Von Jonas Reese | 16.06.2013
    Am Ende einer engen, kurvenreichen Straße in Rios Norden, steil den Berg hoch, im Rücken das grün erleuchtete Maracana-Stadion. Hier liegt der Sandplatz von Mangueira. Einer befriedeten, aber immer noch nicht ganz ungefährlichen Favela.
    Der Platz für viele hier ebenfalls ein Stadion zum Träumen:

    "Messi, Christiano Ronaldo!"

    Christiano Ronaldo, Messi oder Carles Puyol. Zahlreiche Kinder und Jugendliche laufen auf dem Platz wild umher und überbieten sich gegenseitig mit ihren Fußballidolen. Das Flutlicht wirft ihre Schatten auf die riesige, braune Felswand, die das Spielfeld auf der einen Seite begrenzt. Die blitzenden Lichter der wachestehenden Polizeiwagen verleihen dieser Abendstunde einen farbigen Schimmer.
    Anspannung und Aufgeregtheit herrschen auf und rund um den Platz. Besonderer Besuch hat sich heute angekündigt.
    Die deutsche Studenten-Nationalmannschaft ist zu einem Freundschaftsspiel gegen die Favela-Auswahl gekommen.

    "Die deutsche Elf hat eine kleine Botschafterfunktion. Deswegen ist die Finanzierung nicht nur vom DFB auf die Beine gestellt worden, sondern auch das Auswärtige Amt hilft da mit. Deswegen spielen wir auch nicht nur Fußball, sondern besuchen Projekte, machen Geschenke und unterhalten uns mit vielen Leuten, und so hat diese Studentenelft durchaus eine Berechtigung."

    Erklärt Jürgen L. Born. Der ehemalige Präsident von Werder Bremen und Südamerika-Kenner begleitet das Team auf der einwöchigen Reise durch das WM-Gastgeberland.
    Heute besucht die Elf die Einrichtung Nova Chance. Übersetzt Neue Chance. Die NGO hat diesen Platz hier gebaut und nutzt den Fußball für ihre soziale Arbeit, sagt Ely Cabral, der Leiter der Organisation.

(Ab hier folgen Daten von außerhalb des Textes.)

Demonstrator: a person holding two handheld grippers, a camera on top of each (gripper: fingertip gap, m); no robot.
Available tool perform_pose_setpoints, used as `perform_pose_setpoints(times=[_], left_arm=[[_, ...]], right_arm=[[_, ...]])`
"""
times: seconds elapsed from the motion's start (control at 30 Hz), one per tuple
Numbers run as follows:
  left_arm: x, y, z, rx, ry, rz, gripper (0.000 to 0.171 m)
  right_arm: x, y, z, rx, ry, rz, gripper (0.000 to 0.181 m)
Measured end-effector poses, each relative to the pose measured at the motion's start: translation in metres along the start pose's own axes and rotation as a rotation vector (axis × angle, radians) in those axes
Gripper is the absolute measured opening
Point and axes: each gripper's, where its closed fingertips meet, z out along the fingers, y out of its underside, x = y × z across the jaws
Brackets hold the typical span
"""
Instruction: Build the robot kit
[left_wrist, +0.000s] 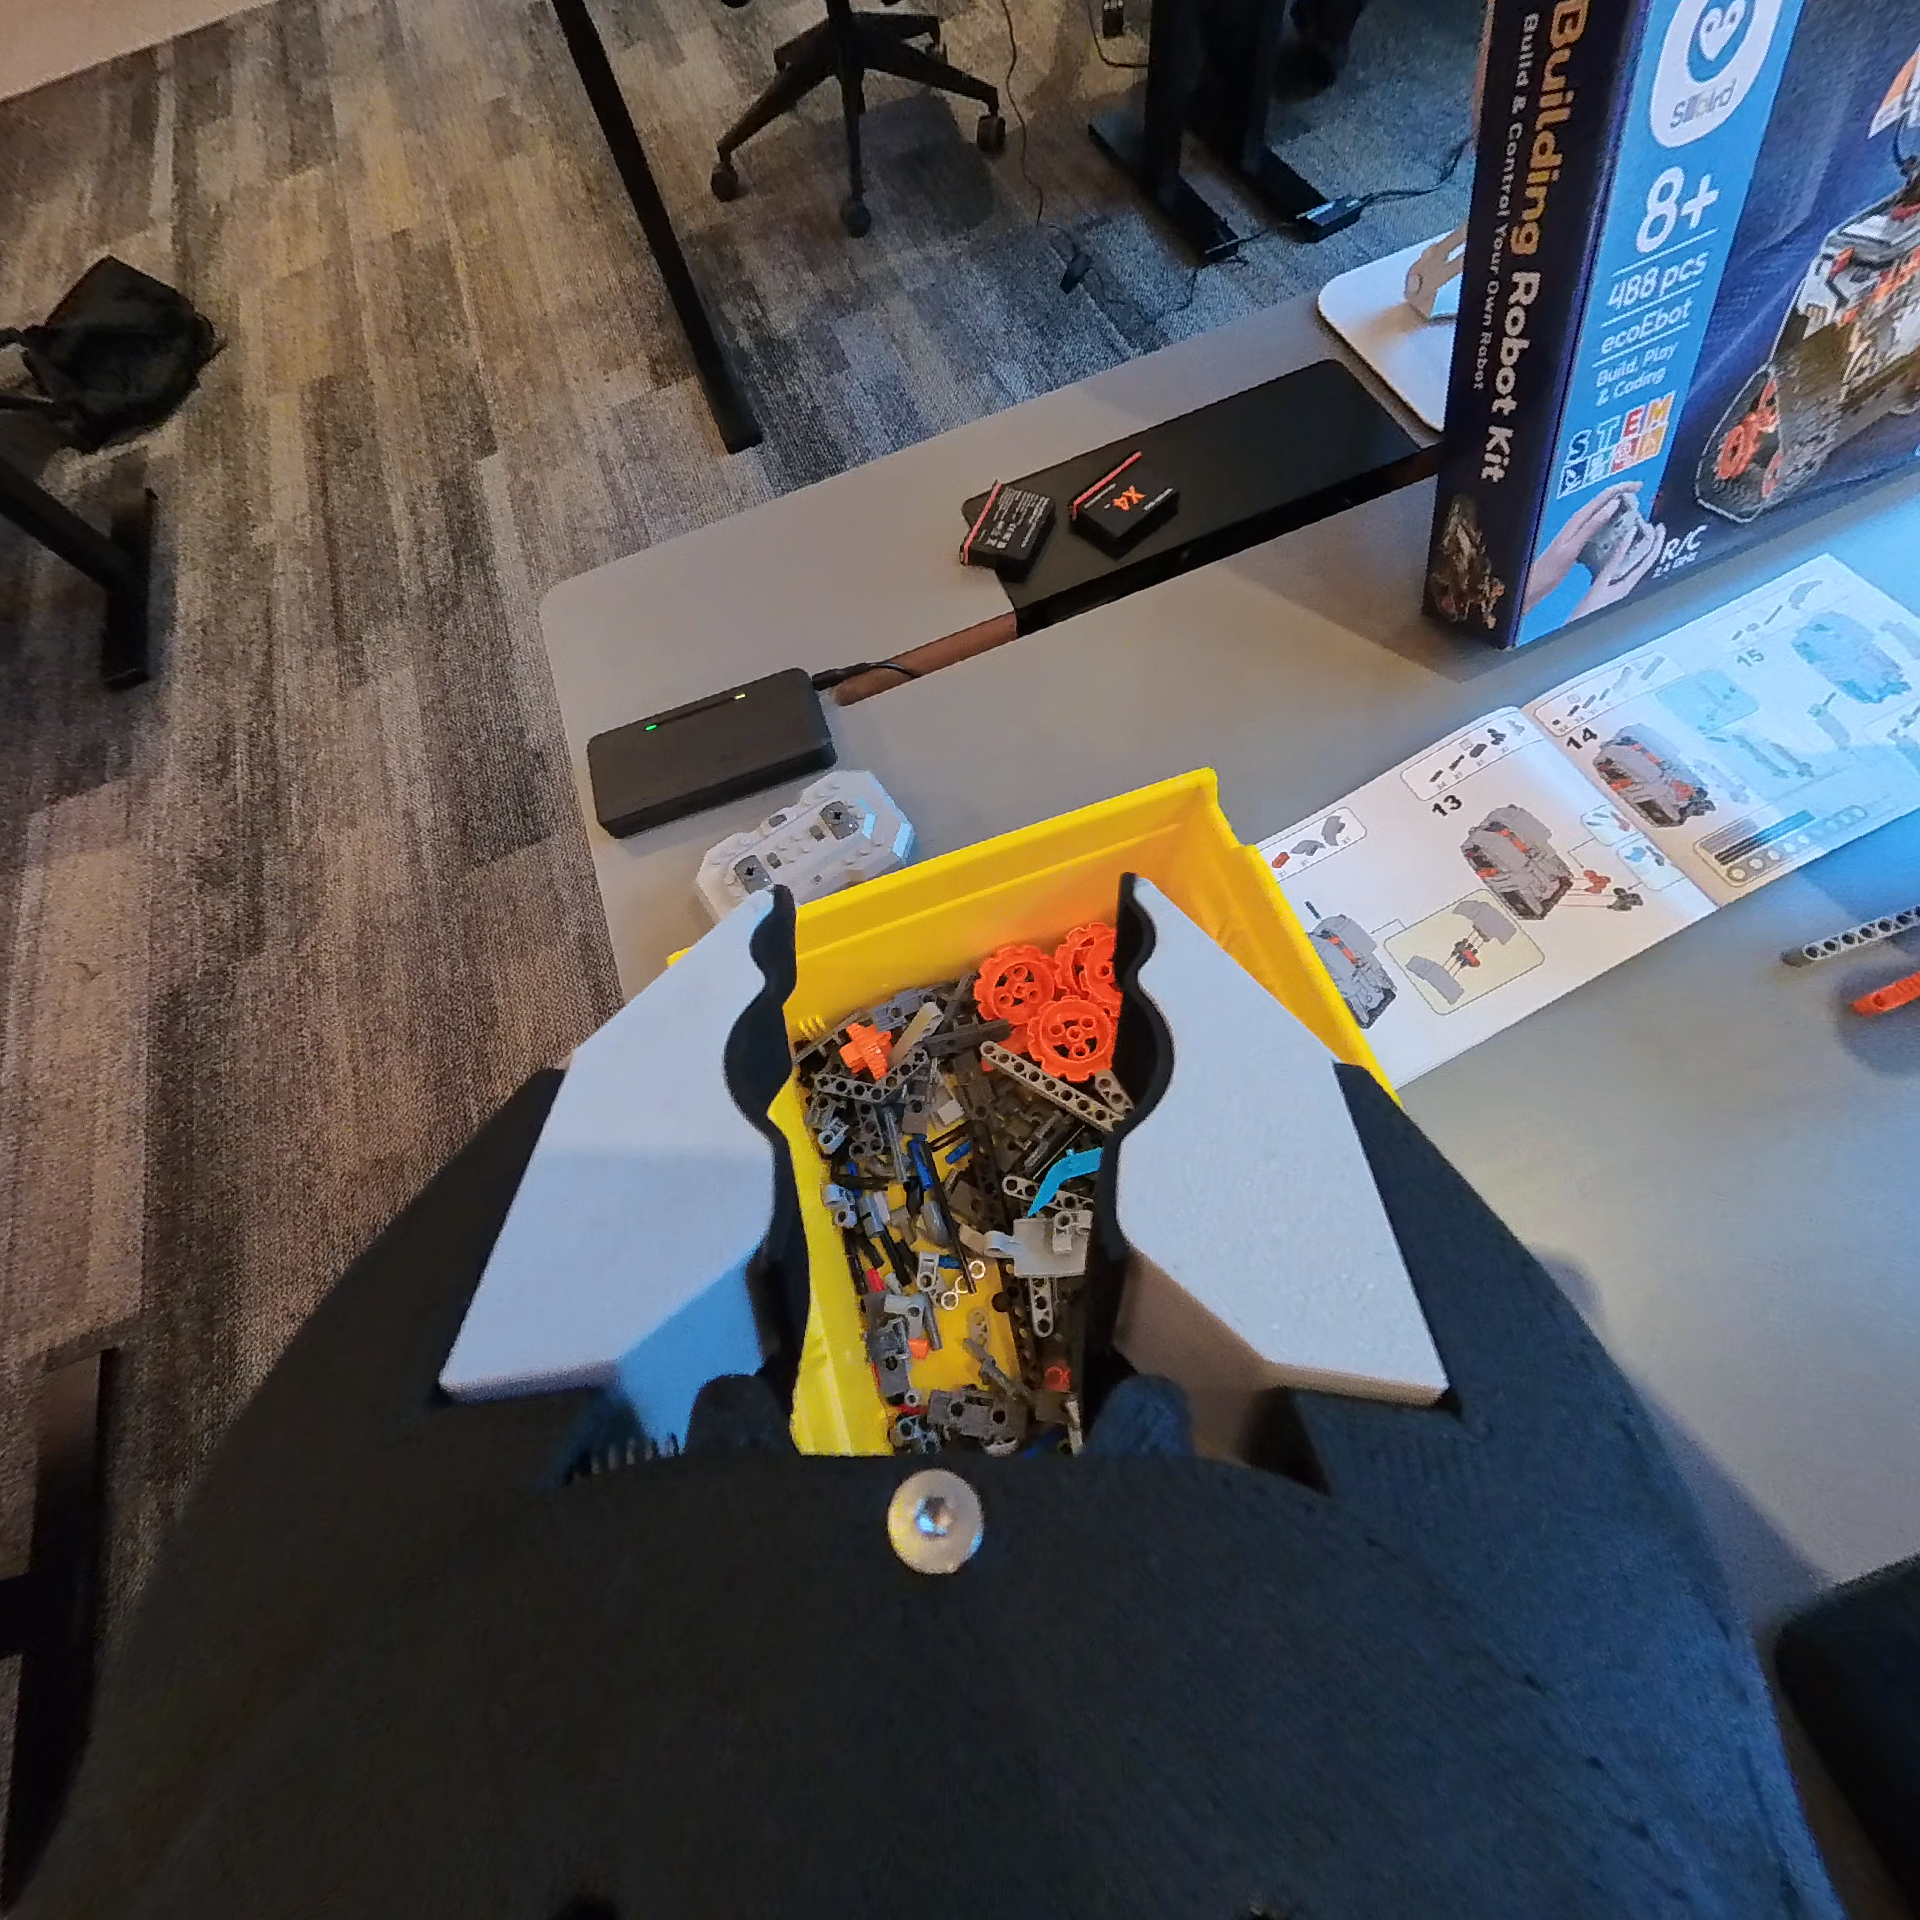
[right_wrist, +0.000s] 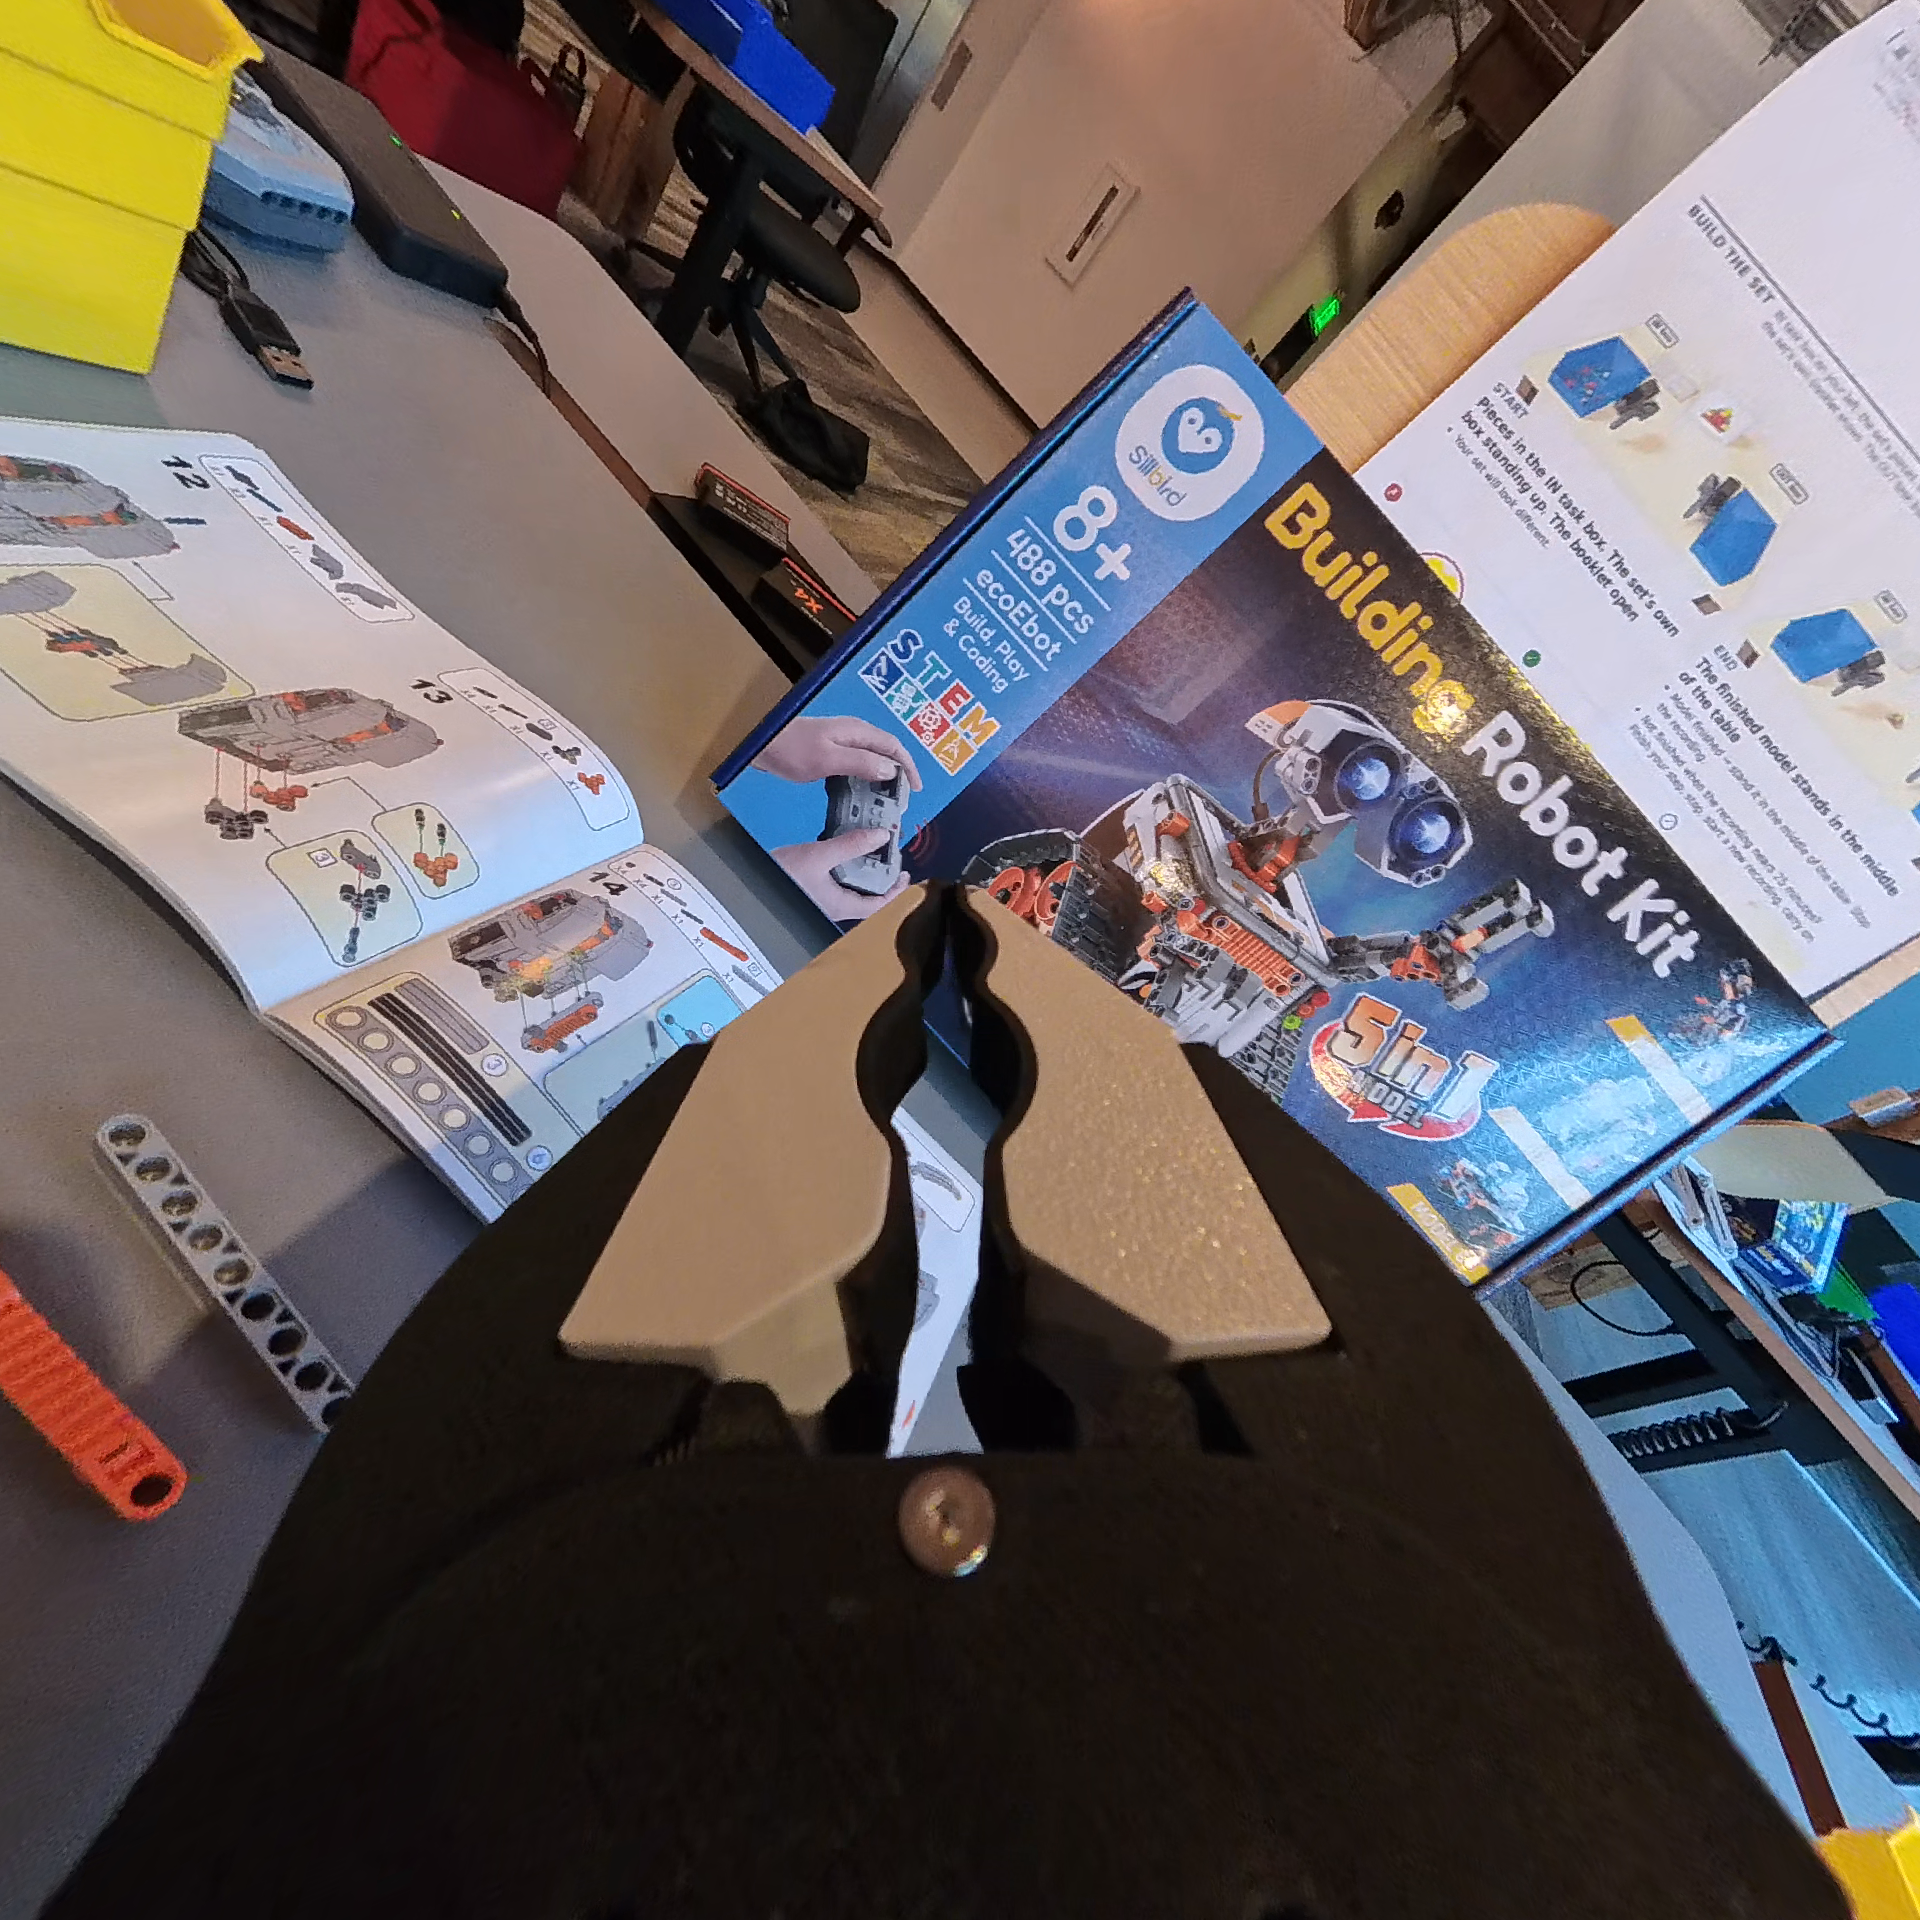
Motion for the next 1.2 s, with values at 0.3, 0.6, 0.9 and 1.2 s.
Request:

    "Wir benutzen den Fußball als sozialen Fußball.
    Um Disziplin zu lernen, Kompromissfähigkeit, wie man Konflikte löst. Weil auf dem Platz gibt es ja viele Konflikte.
    Nach Ende des Spiels, sitzen wir dann immer zusammen und versuchen zu lernen. Wie lösen wir Konflikte. Wie hält man sich unter Kontrolle. Es ist ein langer Weg."

    Die recht ausgeglichene Freundschaftspartie gewinnt am Ende das deutsche Team knapp mit 4:3.
    Für die 18-jährige Lorrane, einziges Mädchen auf dem Feld, eine neue Erfahrung:

    "Es hat Spaß gemacht. Vorher hatte ich etwas Angst, weil die alle so groß waren. Ich dachte, oh Gott, wo bin ich? Aber dann habe ich mich daran gewöhnt. Fußball bedeutet für mich eine Menge. Es ist schon immer mein Traum. Es ist schwierig darüber zu sprechen. Es gab Momente in denen ich kurz davor war mit dem Fußball aufzuhören, aber das geht jetzt nicht mehr. Jeden Morgen sage ich mir, nein, das ist mein Traum also folge ihm. Also fange ich immer von vorne an und verfolge diesen Traum. Es ist zwar ein Kampf jeden Tag, aber ein Kampf den ich gewinne, deswegen kann ich hier sein und ihn weiter verfolgen."

    Zielstrebigkeit, ein Wert, den Lorrane offenbar durch den Fußball schon gelernt hat. Auch dafür kommen die deutschen Studenten hierher, sagt ihr Torhüter Christoph Semmler, Sportstudent aus Köln.

    "Der Kern der Reise ist, anderen Leuten zu zeigen, dass man mit Lernen und Fußball spielen auch was erreichen können. Dass wir auch Deutschland repräsentieren, das kultureller Austausch stattfindet. Ich glaube, soziale Benachteiligte nicht immer so die Chance haben auf einen kulturellen Austausch. Auch eine gute Chance für sie mal an so etwas teilzuhaben."

    Der Kulturaustausch in Mangueira währt aber nur kurz. Eine viertel Stunde nach Abpfiff ist das deutsche Team unter Polizeischutz schon wieder abgefahren. Die Brasilianer spielen schon längst die nächste Partie.